Here’s the wonderful irony of it all: Process redesign consultants don’t follow a Process. Only a process.

I was sitting with Moe, Larry, and Curly at lunch the other day (not their real names but I feel an obligation to protect the guilty) when the conversation turned to information technology.

My colleagues (we’ll call them S3 for short) recently left the military, so their perspective on IT is a bit broader than that of most IS professionals. Moe led off with a mention of genetic algorithms. Here’s how these amazing things work: You feed the computer any old airplane wing design (for example) and a definition of what it means for a wing to be optimal. Let the computer churn for a day or two, and just as an automatic bread-maker magically produces bread, it will pop out an aerodynamically perfect wing design.

The algorithm is called “genetic” because it mimics evolution, randomly mutating the design in small increments and accepting those mutations that improve the design. Very cool stuff. If you support an engineering design group, this technology is in your future.

From there, Curly somehow got to artificial intelligence, and in particular the AI golf caddy. Apparently, these little robots actually exist, following you around the golf course and recommending the perfect club for every shot. Larry pointed out the hazards of combining the AI caddy with Y2K: “Carnage on the course,” he called it.

If you haven’t noticed, people are doing amazing things with computers these days. So why is it that most IS departments, in most projects, can’t seem to design a database, create data-entry and transaction-entry screens for it, design and code a bunch of useful reports, and hook it all to the legacy environment without the project going in the ditch?

When I started in this business, a typical big project needed 25 people for three years and was completed about a year after the deadline — if it got completed at all. Compared with the simple compilers we had when I started programming, our integrated development environments should easily make us 100 times more productive. So why is it that as I write this column, a typical big project needs 25 people for three years and is completed about a year after the deadline — if at all?

Do the math, people. One programmer should complete everything in nine months. What’s the problem?

It isn’t, of course, quite that simple. It also isn’t that complicated. Try this: Start with a small but useful subset of the problem. Then, understand the data and design the database. Create edit programs for each table. Work with end-users to jointly figure out what the update transactions are, and design transaction entry screens for each of them. Design a navigation screen that gets you to the edit and transaction screens. Build a simple batch interface to the legacy environment. Do it as fast as you can. Don’t worry about being sloppy — you’re building Quonset huts, not skyscrapers.

Put it all into production with a pilot group of end-users for a month. Turn your programming team into end-users for that period so they experience their system in action first-hand. At the end of the month, start over and do it all again, this time building the system around how the pilot group wants to work. After a month with the new system they’ll have all kinds of ideas on what a system should do for them.

Build Version 2 more carefully, but not too much more carefully because you’re going to loop through the process one more time before you’re done.
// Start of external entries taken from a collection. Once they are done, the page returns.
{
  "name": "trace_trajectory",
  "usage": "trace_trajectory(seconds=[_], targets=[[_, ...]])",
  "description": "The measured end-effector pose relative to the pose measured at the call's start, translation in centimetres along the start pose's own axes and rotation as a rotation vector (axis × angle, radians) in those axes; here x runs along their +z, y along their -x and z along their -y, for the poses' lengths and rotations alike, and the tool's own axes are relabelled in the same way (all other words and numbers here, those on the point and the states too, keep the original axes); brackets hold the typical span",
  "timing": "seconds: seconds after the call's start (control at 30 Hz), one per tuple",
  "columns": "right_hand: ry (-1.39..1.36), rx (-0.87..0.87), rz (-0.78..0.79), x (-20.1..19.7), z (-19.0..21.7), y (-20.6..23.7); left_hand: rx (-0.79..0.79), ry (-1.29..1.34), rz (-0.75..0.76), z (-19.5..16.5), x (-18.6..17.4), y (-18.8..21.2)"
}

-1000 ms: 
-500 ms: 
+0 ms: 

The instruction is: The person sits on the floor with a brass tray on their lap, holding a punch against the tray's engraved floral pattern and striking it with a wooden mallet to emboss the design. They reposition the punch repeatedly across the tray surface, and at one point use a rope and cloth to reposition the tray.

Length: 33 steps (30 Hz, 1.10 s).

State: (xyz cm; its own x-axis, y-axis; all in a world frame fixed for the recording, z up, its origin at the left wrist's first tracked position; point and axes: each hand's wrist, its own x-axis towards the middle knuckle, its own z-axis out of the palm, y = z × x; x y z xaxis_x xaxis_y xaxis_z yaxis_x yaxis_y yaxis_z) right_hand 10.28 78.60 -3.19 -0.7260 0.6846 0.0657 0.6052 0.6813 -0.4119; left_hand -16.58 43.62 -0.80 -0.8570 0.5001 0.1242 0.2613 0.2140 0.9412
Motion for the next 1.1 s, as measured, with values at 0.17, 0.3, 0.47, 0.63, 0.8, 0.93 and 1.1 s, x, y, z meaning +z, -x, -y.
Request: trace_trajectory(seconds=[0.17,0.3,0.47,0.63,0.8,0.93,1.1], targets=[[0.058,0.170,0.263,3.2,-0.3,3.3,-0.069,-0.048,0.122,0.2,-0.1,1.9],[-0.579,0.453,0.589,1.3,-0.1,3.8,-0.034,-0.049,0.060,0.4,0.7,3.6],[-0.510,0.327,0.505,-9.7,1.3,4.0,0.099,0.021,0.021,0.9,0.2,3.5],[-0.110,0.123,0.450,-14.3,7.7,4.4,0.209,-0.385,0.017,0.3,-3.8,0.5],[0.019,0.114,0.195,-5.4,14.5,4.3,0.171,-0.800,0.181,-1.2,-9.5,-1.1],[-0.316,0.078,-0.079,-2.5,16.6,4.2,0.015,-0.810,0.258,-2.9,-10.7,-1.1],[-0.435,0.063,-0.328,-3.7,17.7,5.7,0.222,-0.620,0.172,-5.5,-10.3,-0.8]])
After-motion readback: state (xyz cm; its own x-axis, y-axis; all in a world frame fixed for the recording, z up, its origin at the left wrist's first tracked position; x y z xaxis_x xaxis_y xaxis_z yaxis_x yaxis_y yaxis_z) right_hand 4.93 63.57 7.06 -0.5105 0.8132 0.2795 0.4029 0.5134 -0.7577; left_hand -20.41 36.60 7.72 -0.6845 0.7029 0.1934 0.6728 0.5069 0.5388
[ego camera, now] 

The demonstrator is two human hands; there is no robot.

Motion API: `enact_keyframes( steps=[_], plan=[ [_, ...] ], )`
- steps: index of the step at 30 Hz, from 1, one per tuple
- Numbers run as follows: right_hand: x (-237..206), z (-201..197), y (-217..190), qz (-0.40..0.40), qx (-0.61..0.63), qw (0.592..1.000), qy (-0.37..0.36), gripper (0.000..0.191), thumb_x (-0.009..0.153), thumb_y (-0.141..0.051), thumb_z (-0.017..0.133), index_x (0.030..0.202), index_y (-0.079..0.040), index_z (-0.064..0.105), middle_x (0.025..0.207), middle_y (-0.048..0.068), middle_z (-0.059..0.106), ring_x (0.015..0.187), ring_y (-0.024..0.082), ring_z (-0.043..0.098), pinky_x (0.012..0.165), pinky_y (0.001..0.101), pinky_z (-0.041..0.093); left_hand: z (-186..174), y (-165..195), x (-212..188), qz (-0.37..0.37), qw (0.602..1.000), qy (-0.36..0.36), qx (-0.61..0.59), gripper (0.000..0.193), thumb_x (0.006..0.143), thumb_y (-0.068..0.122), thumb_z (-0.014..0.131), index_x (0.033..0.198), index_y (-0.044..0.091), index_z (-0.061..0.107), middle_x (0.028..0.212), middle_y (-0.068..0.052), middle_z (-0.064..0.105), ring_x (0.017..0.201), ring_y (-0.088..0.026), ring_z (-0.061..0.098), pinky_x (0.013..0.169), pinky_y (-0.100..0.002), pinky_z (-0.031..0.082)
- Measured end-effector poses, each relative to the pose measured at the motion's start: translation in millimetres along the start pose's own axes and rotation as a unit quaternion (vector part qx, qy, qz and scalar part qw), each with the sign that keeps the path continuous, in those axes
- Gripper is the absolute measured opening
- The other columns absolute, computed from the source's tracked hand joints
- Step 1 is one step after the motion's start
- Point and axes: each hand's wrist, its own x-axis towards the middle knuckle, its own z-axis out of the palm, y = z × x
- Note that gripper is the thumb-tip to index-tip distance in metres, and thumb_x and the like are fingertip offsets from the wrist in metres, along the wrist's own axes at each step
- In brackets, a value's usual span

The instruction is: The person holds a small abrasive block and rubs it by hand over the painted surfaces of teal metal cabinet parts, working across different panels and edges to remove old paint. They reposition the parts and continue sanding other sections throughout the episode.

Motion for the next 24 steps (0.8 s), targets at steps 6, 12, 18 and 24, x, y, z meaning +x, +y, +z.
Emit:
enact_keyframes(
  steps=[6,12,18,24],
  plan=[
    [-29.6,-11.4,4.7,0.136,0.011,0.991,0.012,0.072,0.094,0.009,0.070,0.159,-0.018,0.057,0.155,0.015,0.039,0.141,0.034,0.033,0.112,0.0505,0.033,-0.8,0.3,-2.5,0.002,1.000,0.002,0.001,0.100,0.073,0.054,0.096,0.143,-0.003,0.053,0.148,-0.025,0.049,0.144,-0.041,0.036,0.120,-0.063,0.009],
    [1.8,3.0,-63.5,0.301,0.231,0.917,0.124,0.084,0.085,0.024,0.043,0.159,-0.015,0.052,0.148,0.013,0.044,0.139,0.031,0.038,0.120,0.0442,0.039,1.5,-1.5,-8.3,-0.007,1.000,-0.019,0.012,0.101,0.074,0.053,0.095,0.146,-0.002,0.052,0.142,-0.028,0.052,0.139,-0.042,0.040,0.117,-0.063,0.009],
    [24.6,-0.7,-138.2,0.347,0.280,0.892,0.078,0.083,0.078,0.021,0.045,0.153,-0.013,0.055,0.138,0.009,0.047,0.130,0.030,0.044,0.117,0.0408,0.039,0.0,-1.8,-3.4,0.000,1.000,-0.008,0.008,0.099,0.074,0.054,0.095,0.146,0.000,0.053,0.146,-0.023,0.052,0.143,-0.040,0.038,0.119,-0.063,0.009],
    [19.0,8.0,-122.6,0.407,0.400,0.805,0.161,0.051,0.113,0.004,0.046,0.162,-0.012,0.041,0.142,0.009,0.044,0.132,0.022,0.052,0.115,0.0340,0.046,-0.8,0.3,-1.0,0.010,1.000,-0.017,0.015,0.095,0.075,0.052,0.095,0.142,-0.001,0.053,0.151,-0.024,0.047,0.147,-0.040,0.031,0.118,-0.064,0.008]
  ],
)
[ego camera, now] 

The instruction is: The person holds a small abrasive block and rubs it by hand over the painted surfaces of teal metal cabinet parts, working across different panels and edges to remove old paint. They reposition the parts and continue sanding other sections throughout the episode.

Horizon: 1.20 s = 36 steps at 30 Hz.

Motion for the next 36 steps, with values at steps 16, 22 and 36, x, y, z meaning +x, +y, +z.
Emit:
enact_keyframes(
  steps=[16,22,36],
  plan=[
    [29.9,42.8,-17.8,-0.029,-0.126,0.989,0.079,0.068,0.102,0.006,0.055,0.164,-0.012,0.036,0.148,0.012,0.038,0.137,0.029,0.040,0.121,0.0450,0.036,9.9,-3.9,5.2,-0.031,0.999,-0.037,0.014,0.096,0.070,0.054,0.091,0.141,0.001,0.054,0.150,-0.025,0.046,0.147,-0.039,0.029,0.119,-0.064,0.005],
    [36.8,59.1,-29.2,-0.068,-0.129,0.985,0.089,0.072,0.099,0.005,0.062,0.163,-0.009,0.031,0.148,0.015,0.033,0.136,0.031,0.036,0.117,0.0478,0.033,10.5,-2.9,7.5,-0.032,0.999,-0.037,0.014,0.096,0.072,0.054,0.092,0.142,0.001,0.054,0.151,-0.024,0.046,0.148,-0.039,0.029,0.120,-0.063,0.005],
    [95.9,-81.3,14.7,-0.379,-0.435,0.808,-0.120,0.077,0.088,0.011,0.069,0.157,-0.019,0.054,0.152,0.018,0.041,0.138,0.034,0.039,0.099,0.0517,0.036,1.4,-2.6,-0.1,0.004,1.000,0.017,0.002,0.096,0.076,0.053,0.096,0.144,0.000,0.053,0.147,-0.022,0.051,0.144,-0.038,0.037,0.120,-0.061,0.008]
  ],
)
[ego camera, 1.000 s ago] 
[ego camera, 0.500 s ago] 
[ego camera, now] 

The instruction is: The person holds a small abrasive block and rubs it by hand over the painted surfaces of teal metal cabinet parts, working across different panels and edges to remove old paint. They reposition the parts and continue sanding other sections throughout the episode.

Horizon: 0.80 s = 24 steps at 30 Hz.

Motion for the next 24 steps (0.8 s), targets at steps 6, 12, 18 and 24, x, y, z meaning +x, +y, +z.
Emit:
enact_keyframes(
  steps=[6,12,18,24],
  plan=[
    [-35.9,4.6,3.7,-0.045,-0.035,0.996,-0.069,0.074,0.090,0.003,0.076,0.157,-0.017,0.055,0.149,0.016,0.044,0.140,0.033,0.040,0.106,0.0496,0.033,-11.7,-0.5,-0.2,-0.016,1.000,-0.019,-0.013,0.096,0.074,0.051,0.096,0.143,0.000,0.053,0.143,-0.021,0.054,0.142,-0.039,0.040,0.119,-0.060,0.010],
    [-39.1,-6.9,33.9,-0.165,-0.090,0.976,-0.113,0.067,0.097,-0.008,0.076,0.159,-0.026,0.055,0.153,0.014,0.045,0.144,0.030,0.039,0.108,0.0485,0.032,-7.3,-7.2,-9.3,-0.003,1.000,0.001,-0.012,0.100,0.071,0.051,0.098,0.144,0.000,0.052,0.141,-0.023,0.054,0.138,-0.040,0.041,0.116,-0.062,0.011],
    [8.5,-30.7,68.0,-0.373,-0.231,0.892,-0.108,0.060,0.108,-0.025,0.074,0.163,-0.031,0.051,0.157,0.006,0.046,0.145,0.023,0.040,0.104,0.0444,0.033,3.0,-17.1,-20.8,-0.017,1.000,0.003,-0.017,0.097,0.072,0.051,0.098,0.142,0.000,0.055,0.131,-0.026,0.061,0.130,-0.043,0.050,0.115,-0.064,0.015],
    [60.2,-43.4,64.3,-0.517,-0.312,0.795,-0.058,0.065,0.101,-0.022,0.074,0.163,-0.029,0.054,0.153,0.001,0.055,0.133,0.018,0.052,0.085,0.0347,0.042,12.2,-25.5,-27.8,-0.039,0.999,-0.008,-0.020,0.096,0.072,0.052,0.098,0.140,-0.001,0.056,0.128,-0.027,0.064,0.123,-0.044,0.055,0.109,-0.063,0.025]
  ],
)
In parallel with Version 2, though, start building the infrastructure — real-time legacy interfaces, partitioned business logic and so on — that you’ll need for Version 3, the production application that needs a solid n-tier internal architecture and production-grade code.

Does this process work? It has to — it’s just a manual version of a genetic algorithm. I’ve used it on small-scale projects where it’s been very successful, but haven’t yet found anyone willing to risk it on something bigger. Given the risks of traditional methodologies, though (by most estimates, more than 70 percent of all IS projects fail) it almost has to be an improvement.